[Extracted records]
--------

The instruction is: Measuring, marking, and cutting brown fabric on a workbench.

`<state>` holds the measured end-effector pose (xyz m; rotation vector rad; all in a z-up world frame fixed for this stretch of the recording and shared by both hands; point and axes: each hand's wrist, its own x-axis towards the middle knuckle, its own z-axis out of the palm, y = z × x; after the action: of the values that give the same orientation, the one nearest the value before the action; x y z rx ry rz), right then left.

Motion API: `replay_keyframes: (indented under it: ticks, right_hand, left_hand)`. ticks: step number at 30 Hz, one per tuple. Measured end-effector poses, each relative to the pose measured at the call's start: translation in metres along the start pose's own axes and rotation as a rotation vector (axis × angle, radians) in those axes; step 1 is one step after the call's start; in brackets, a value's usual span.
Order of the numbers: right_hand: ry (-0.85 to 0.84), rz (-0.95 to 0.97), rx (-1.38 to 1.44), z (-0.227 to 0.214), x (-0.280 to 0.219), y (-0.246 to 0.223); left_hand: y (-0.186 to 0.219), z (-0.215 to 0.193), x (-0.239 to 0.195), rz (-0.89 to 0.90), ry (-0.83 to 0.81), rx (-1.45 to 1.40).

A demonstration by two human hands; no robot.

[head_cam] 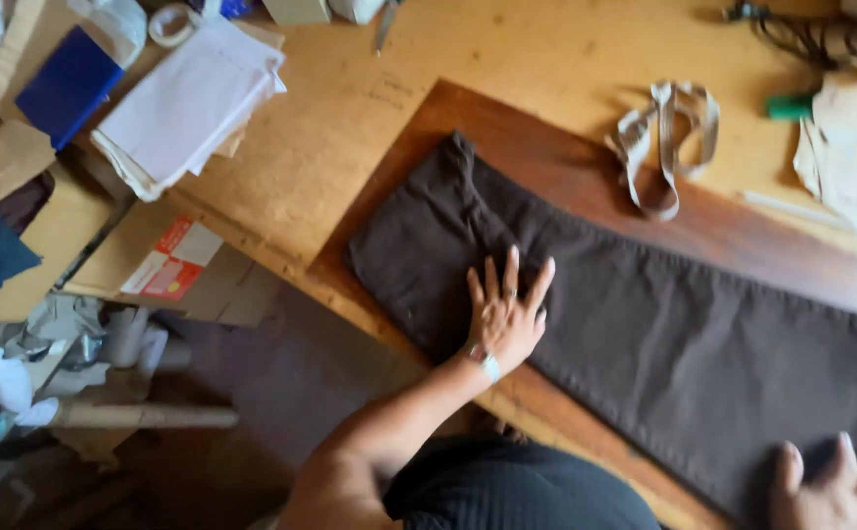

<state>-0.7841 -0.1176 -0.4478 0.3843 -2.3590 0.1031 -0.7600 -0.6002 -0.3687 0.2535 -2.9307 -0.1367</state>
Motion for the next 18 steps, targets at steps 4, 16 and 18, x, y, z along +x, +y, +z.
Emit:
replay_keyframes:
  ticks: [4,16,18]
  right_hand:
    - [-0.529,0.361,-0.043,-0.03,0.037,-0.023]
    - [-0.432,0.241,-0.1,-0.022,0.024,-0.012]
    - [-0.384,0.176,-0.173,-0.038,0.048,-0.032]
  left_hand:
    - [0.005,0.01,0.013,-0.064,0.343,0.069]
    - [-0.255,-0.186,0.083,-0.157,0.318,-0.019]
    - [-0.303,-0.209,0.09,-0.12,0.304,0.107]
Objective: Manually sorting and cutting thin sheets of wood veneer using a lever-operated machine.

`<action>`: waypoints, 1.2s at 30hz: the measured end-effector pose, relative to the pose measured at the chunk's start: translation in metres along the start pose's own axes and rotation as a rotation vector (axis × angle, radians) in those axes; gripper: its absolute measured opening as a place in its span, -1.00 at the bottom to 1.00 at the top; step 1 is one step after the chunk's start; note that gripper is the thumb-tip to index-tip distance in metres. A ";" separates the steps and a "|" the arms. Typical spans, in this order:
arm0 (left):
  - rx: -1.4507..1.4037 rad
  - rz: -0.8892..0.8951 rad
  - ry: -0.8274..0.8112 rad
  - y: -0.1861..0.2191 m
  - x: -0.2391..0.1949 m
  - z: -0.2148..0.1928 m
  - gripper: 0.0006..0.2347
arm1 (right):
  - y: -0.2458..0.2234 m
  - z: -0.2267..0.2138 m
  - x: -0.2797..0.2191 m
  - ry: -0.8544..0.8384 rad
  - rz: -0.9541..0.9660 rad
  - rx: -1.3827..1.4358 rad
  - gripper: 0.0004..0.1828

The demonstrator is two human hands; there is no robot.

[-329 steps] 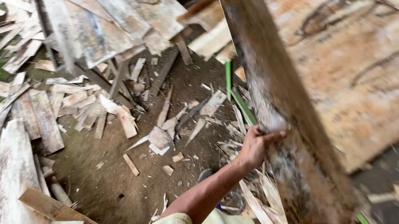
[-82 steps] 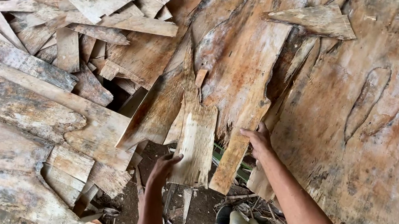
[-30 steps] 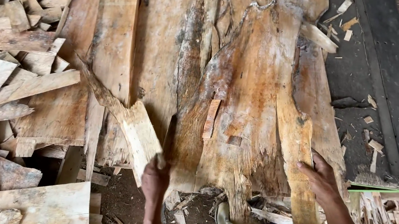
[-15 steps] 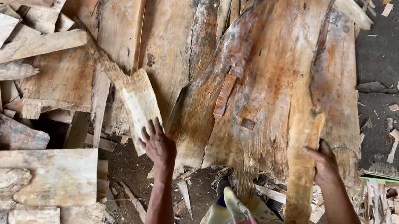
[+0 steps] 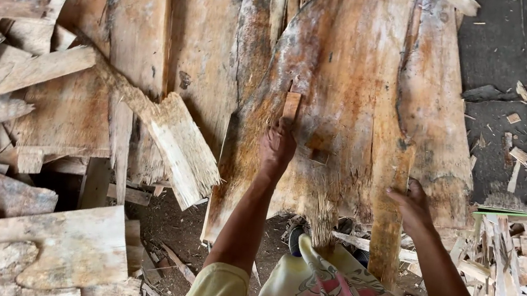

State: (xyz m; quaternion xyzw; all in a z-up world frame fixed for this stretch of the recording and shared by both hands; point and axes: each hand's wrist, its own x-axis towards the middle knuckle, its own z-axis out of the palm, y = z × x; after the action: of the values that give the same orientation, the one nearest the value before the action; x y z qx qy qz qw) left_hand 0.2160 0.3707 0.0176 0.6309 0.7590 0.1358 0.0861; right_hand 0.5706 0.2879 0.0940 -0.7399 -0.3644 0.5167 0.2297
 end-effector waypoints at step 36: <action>-0.180 -0.409 -0.020 -0.119 -0.038 -0.082 -0.62 | -0.040 0.158 0.019 -0.071 -1.145 -0.762 -0.19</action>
State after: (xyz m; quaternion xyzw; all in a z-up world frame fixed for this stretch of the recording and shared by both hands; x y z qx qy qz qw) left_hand 0.0875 0.3060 0.0564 0.4549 0.8551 0.1764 0.1752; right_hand 0.4148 0.3223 0.0540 -0.4425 -0.8615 0.1737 0.1786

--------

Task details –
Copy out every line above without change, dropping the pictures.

Solution for this task –
The instruction is: Measuring, marking, and cutting brown fabric on a workbench.

`<state>` holds the measured end-effector pose (xyz m; rotation vector rad; all in a z-up world frame fixed for this stretch of the recording and shared by both hands; point and axes: each hand's wrist, its own x-axis towards the middle knuckle, its own z-axis out of the palm, y = z × x; after the action: of the values that give the same orientation, the one nearest the value before the action; x y z rx ry rz), right then left.

Motion API: `replay_keyframes: (indented under it: ticks, right_hand, left_hand)`. ticks: step number at 30 Hz, one per tuple. Measured end-effector poses, each relative to the pose measured at the call's start: translation in metres along the start pose's own axes and rotation as a rotation vector (axis × angle, radians) in those axes; step 1 is one step after the call's start; in brackets, a value's usual span.
Order of the numbers: right_hand: ry (-0.85 to 0.84), rz (-0.95 to 0.97), rx (-1.38 to 1.44), z (-0.227 to 0.214), x (-0.280 to 0.219), y (-0.246 to 0.223); left_hand: y (-0.186 to 0.219), z (-0.215 to 0.193), x (-0.239 to 0.195), rz (-0.89 to 0.90), ry (-0.83 to 0.81), rx (-1.45 to 1.40).

A demonstration by two human hands; no robot.

[head_cam] 

<state>-0.7841 -0.1176 -0.4478 0.3843 -2.3590 0.1031 -0.7600 -0.6002 -0.3687 0.2535 -2.9307 -0.1367</state>
Motion for the next 18 steps, targets at steps 4, 16 and 18, x, y, z along +x, +y, +z.
Emit:
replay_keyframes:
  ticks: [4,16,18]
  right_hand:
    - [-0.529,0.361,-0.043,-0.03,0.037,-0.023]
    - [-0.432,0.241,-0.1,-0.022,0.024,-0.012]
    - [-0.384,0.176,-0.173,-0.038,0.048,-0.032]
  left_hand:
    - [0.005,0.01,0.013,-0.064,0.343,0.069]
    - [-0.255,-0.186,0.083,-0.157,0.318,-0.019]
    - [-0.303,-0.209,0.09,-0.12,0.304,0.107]
Objective: Manually sorting and cutting thin sheets of wood veneer using a lever-operated machine.

`<action>`: waypoints, 1.2s at 30hz: the measured end-effector pose, relative to the pose measured at the chunk's start: translation in metres along the start pose's own axes and rotation as a rotation vector (axis × angle, radians) in those axes; gripper: its absolute measured opening as a place in its span, -1.00 at the bottom to 1.00 at the top; step 1 is one step after the chunk's start; note that gripper is the thumb-tip to index-tip distance in metres. A ";" separates the steps and a "|" the arms. Typical spans, in this order:
arm0 (left):
  - rx: -1.4507..1.4037 rad
  - rz: -0.8892..0.8951 rad
  - ry: -0.8274..0.8112 rad
  - y: -0.1861..0.2191 m
  - x: -0.2391..0.1949 m
  - z: -0.2148..0.1928 m
  - gripper: 0.0006..0.2347
arm1 (right):
  - y: -0.2458..0.2234 m
  - z: -0.2267..0.2138 m
  - x: -0.2797..0.2191 m
  - ry: -0.8544..0.8384 rad
  - rz: -0.9541..0.9660 rad
  - rx: -1.3827..1.4358 rad
  - gripper: 0.0004..0.1828

The demonstrator is two human hands; there is no robot.

[-329 steps] 
[-82 steps] 
[-30 steps] 
[-15 steps] 
[+0 steps] 

State: (xyz m; quaternion xyzw; all in a z-up world frame fixed for this stretch of the recording and shared by both hands; point and axes: each hand's wrist, its own x-axis towards the middle knuckle, its own z-axis out of the palm, y = z × x; after the action: of the values that give the same orientation, the one nearest the value before the action; x y z qx qy qz qw) left_hand 0.2160 0.3707 0.0176 0.6309 0.7590 0.1358 0.0861; right_hand 0.5706 0.2879 0.0940 -0.7399 -0.3644 0.5167 0.2297
 end-effector waypoints at step 36: <action>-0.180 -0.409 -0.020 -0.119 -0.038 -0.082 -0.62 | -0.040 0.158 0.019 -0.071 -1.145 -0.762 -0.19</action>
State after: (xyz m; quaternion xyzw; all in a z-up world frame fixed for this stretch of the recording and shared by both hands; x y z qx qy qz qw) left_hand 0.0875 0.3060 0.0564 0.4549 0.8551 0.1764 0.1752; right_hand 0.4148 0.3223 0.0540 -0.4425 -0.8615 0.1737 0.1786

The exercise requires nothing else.